Instructions for the task: Given the entries that follow, write out exactly the lines starting at the one containing "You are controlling" and ending at the one containing "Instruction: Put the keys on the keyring", both ends included, and only those.

↓↓↓

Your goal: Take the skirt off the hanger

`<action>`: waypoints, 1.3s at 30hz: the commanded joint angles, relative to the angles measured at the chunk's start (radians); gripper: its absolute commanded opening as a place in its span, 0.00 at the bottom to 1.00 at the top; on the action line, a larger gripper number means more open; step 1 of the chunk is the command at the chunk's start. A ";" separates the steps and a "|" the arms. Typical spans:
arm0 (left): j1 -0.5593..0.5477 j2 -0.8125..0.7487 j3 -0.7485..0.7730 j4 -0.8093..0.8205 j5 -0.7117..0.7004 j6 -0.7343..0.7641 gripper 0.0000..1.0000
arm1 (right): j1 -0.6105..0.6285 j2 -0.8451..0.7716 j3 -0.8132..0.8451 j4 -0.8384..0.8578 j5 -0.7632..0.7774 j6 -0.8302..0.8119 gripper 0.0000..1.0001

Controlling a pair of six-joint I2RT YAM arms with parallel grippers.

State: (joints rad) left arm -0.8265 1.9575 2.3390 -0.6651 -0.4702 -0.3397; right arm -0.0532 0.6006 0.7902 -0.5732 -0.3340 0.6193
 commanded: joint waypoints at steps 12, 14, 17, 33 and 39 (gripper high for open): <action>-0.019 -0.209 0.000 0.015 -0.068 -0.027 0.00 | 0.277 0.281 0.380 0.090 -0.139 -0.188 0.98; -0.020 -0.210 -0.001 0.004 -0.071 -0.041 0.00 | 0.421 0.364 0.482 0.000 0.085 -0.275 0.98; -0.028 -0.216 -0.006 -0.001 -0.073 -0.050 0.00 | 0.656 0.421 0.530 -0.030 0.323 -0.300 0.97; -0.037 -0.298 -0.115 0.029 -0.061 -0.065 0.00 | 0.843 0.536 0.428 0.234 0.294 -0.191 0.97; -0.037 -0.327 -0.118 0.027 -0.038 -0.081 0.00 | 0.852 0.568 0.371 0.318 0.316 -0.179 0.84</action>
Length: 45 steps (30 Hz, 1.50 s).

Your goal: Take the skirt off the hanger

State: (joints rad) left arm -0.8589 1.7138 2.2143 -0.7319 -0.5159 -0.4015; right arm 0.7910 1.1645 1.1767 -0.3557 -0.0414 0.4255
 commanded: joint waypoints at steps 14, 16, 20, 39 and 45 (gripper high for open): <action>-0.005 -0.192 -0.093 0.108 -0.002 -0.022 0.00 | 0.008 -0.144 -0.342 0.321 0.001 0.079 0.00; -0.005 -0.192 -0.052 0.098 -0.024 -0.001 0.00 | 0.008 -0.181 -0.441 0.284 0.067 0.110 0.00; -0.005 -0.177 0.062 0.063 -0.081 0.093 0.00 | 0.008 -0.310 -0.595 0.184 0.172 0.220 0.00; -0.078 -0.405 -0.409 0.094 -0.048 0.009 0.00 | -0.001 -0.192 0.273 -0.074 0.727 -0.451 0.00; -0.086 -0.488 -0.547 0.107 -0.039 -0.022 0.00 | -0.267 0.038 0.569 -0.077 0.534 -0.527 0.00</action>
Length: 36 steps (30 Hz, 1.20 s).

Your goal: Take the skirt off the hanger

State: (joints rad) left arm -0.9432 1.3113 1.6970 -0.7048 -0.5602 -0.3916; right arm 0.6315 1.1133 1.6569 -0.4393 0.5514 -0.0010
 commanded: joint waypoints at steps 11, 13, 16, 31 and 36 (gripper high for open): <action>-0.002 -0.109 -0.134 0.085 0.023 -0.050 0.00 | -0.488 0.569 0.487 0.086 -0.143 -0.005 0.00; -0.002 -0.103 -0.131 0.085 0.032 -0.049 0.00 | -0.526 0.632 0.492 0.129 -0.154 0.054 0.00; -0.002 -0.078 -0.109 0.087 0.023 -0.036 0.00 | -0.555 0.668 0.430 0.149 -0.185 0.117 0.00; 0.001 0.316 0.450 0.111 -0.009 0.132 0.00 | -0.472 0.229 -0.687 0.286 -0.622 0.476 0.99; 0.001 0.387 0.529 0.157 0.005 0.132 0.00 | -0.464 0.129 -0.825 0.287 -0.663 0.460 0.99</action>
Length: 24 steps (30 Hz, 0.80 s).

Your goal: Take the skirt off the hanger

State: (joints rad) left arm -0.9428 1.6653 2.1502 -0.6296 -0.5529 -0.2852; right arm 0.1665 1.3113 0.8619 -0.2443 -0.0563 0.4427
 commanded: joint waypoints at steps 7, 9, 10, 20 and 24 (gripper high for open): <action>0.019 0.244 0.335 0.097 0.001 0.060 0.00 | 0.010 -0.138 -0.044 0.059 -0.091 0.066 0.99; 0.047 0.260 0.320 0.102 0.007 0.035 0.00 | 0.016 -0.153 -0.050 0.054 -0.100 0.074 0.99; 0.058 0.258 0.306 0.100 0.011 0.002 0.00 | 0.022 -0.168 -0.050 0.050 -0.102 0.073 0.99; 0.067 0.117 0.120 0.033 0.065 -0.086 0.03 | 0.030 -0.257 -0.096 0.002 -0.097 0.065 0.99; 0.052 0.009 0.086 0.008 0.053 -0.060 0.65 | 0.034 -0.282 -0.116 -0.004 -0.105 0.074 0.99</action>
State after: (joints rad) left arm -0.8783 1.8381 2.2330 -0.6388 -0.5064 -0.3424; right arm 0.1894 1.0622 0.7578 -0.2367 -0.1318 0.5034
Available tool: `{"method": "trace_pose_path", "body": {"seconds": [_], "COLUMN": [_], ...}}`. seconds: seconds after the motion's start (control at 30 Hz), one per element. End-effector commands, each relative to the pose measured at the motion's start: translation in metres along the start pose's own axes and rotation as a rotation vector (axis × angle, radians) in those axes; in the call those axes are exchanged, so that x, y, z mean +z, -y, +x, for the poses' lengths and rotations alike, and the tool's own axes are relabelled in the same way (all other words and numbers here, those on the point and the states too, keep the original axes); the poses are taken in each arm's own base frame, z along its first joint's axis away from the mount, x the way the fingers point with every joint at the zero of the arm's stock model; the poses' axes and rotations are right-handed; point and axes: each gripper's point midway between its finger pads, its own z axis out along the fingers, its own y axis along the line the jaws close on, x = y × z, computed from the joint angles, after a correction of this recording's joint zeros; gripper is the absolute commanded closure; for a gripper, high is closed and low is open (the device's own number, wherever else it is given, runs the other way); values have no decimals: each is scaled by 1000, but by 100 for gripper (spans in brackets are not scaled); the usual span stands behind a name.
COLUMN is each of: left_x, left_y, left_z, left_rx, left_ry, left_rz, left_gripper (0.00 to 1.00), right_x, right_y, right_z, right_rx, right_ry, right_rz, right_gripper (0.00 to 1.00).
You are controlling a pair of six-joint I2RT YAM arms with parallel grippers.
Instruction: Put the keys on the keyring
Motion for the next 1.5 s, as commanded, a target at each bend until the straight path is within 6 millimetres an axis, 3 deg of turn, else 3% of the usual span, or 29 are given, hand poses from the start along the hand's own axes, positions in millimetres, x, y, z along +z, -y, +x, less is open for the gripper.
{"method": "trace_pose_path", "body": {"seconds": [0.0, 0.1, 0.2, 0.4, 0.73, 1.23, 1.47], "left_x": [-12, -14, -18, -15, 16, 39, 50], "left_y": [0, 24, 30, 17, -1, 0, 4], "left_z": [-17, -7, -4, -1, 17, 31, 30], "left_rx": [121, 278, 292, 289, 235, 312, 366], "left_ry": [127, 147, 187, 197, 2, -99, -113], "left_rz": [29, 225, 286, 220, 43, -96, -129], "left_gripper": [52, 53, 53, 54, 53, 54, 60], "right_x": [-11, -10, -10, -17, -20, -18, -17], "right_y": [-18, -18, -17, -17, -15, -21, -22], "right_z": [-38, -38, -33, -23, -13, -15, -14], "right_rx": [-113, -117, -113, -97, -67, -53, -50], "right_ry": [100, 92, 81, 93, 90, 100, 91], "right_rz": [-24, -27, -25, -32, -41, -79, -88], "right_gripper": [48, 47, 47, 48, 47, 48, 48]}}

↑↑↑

Solution to this exercise:
You are controlling a pair of six-joint I2RT YAM arms with parallel grippers.
Instruction: Put the keys on the keyring

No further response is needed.